How is the Q-Switched Laser Treatment Performed?

Importantly, protective glasses are worn for the entire treatment session. Because this type of laser treatment can cause discomfort, applying an anesthetic or numbing cream to the area is recommended before each session. The Q-switched laser is delivered directly to the tattoo or other hyperpigmented area with a hand held device so patients can sit or recline, depending on where the site is located. Repeated, short, intense lasers of light are directed at the area.

Depending on the color and depth of the tattoo, each session lasts 30 minutes to one hour. Small age spots take only a few minutes and only one session to remove. Yellow, green and fluorescent inks are more difficult to remove than blue and black inks. A series of laser treatments will be scheduled; an average of eight sessions are often needed at least one month apart. Some dermatologists cover the treated area with a bandage.

What Is the Recovery Like?

The treated area will immediately become reddened after the session. Blisters will form, and the area will then become crusty and dry as the blisters begin to dry over the next two weeks. Dermatologists recommend keeping the area moisturized to decrease scarring. The patient is instructed to apply topical antibiotic cream and moisturizers for one to two weeks after each Q-switched laser treatment. Although the treated area will be sore, there is no loss of time from work associated with this treatment.

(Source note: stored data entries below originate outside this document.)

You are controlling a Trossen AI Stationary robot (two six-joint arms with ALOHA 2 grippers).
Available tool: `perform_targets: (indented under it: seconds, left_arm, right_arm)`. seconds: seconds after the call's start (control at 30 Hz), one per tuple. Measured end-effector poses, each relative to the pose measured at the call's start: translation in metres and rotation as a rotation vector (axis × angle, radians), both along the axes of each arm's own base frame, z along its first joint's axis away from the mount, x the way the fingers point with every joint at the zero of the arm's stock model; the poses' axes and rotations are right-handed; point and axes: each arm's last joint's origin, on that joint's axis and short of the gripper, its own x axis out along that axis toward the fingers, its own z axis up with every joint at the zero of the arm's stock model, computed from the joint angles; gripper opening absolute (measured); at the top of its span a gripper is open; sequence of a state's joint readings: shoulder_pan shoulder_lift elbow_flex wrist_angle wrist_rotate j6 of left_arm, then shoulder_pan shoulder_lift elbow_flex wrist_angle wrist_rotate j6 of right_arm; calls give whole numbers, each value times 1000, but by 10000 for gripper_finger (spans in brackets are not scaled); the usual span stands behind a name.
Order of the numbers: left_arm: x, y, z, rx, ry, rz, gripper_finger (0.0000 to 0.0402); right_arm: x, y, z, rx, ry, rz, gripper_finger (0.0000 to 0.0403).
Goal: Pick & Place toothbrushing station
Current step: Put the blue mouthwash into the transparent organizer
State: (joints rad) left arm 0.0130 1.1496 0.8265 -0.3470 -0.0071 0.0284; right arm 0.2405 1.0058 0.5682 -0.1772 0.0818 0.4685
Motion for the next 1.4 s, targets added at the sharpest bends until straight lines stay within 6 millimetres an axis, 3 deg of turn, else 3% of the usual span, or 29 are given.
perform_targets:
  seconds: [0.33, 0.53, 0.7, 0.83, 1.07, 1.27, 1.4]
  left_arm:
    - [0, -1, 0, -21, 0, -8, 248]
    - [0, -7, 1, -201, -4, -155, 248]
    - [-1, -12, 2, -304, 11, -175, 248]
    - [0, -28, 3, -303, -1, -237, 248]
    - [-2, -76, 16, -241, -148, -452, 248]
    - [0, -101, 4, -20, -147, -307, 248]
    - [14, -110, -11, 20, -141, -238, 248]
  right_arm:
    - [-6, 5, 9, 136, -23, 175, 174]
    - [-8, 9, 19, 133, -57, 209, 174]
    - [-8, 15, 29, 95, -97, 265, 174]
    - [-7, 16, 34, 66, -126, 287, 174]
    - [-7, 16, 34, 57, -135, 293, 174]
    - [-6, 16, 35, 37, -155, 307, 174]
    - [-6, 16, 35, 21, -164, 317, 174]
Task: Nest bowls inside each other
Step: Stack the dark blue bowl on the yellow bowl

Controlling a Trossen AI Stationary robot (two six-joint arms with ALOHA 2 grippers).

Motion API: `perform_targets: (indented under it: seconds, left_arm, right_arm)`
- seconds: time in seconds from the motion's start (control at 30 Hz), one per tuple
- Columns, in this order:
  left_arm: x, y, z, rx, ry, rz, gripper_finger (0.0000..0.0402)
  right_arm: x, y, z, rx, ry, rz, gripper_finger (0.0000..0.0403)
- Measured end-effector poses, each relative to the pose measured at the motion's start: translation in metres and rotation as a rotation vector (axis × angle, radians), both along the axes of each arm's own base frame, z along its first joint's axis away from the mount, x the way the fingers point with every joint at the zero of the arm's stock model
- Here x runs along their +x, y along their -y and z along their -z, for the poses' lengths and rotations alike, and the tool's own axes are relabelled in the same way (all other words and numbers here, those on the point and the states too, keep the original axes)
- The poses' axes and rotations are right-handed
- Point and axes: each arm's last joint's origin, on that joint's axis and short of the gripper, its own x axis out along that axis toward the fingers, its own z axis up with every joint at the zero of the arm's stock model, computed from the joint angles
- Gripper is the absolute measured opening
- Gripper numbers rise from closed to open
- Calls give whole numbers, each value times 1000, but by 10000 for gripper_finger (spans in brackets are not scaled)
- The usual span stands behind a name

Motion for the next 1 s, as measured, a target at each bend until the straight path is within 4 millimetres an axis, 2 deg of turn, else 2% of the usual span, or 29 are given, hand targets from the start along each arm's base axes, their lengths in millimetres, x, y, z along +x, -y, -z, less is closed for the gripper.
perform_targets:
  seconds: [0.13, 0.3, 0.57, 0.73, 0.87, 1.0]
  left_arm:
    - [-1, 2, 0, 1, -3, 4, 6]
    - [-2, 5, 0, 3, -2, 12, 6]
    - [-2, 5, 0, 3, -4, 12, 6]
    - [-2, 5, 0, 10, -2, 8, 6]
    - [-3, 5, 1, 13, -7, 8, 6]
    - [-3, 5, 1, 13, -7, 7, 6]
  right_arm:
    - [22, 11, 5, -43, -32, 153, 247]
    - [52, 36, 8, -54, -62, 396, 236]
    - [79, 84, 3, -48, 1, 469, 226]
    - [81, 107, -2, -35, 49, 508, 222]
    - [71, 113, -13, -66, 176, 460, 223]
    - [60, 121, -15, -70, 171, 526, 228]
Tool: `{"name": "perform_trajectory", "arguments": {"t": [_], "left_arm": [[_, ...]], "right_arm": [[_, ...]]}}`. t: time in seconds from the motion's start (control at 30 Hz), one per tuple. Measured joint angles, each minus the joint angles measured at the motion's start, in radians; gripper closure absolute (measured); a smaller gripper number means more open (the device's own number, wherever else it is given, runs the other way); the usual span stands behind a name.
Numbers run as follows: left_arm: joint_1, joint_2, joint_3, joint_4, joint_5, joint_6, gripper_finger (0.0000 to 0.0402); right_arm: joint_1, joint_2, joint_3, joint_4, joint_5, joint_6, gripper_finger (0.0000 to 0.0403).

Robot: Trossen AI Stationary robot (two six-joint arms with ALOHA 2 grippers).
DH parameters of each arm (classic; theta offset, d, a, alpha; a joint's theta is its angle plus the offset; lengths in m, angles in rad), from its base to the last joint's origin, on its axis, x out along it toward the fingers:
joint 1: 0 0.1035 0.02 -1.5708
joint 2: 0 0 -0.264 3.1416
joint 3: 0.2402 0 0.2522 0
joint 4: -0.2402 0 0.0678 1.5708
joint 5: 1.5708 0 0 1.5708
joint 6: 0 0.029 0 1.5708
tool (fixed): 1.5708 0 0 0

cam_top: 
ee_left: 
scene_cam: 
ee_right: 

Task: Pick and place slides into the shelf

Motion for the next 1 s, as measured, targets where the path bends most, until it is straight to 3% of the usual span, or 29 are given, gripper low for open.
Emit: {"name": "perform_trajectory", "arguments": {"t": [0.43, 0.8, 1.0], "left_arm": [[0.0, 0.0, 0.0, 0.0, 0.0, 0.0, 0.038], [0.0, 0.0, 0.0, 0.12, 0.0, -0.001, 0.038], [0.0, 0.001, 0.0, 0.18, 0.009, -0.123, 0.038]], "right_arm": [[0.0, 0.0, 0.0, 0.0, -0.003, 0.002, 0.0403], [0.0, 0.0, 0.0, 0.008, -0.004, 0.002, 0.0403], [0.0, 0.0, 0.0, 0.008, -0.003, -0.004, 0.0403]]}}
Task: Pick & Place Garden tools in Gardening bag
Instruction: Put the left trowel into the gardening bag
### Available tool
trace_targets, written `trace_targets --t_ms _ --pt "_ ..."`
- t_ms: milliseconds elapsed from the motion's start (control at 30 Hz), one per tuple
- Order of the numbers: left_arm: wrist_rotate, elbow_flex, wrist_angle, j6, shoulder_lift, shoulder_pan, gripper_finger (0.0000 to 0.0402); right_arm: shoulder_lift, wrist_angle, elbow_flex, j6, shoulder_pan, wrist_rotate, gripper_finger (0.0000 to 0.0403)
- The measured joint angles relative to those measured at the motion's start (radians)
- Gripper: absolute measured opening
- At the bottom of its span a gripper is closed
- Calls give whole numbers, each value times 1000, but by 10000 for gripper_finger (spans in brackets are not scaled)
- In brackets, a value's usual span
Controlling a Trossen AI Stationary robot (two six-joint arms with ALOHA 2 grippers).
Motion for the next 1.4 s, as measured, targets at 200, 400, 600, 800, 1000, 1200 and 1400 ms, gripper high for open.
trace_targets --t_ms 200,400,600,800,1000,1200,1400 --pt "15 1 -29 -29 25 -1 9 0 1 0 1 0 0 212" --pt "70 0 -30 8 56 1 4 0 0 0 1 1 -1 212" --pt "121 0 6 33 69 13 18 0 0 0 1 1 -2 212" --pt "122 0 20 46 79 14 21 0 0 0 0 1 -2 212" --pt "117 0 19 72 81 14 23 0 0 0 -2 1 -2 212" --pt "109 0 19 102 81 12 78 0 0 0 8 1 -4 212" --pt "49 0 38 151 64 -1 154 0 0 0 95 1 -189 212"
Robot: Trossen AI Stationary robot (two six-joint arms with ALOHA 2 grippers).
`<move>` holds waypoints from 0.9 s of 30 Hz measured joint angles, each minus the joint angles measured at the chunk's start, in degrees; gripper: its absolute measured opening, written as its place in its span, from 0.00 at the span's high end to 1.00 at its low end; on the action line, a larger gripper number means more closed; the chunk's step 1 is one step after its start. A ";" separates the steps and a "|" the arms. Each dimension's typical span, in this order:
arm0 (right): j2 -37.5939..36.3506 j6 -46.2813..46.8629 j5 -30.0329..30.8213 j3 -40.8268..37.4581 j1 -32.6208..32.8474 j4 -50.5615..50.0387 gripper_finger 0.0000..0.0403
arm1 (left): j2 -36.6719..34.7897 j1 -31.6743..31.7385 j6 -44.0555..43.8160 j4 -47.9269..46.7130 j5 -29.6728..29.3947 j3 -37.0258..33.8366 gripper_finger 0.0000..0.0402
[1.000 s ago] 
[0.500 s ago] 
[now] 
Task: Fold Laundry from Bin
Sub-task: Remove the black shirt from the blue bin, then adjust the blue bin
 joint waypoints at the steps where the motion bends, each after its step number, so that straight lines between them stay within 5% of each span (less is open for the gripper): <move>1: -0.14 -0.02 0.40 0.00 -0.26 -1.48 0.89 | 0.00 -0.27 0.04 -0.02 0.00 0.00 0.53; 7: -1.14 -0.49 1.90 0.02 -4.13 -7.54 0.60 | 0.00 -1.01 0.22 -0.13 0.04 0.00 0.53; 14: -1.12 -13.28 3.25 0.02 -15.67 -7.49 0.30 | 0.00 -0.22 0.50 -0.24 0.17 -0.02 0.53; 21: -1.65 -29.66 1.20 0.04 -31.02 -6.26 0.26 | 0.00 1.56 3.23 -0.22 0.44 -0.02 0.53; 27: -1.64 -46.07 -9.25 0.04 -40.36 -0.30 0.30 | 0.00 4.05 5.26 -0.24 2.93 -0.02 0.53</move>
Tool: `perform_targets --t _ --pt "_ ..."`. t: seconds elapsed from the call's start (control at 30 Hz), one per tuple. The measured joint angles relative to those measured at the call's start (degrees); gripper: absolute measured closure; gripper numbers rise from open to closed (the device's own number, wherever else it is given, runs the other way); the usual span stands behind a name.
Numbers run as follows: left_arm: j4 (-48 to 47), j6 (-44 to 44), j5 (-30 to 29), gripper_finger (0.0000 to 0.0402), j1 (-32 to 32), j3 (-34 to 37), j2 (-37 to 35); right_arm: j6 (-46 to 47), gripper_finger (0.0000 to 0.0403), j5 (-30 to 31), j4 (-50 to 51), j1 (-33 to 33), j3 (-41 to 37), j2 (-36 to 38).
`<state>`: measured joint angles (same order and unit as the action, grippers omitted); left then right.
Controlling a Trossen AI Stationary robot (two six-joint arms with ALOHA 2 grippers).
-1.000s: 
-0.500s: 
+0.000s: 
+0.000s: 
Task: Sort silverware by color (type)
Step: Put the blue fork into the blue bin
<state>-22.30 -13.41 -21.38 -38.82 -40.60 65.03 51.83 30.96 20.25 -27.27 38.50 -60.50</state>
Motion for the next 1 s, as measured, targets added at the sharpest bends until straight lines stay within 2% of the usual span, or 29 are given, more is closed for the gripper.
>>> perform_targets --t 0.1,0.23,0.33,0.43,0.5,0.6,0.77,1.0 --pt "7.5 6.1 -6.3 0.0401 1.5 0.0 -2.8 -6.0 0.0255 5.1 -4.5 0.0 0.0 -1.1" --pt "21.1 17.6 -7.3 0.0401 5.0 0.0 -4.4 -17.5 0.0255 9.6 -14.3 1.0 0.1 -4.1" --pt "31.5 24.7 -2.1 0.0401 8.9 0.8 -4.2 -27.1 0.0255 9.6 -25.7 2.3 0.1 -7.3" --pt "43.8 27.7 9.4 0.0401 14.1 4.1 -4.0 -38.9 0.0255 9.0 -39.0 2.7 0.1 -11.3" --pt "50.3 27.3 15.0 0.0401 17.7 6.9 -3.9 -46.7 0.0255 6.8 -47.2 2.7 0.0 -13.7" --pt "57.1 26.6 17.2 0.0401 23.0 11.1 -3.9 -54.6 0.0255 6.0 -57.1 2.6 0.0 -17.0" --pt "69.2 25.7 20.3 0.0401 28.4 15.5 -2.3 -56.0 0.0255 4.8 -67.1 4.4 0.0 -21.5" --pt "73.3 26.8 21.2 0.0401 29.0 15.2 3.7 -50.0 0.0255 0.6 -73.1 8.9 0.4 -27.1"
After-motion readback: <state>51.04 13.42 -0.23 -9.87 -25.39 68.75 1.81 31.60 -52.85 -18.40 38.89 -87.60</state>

What Will the Results Be Like?

The results of Q-switched laser treatments are permanent. When the laser fragments the ink, it disperses into the area being treated. The body's natural immune system works to absorb the fragmented ink so the area will slowly fade in color, much like a sunburn fades.

What Are the Risks?

As with any treatment in which the integrity of the skin is broken, removing a tattoo with the Q-switched laser puts the patient at risk to develop an infection. Scarring at the site is a common side effect of this laser treatment and varies with each case. Q-switched lasers can change skin pigmentation causing hypopigmentation or white spots at the treated area; this is especially true in dark skinned patients.

What Does It Cost?

Q-switched laser treatments are most often considered to be a cosmetic procedure, so they are not covered by health insurance, especially for tattoo removal. A single spider vein or a small area of age spots being removed can cost $500 to $1000 for the single session. Tattoo removal is based on the time needed to treat the area or size of the tattoo--often figured on a cost per square inch of color to be lasered.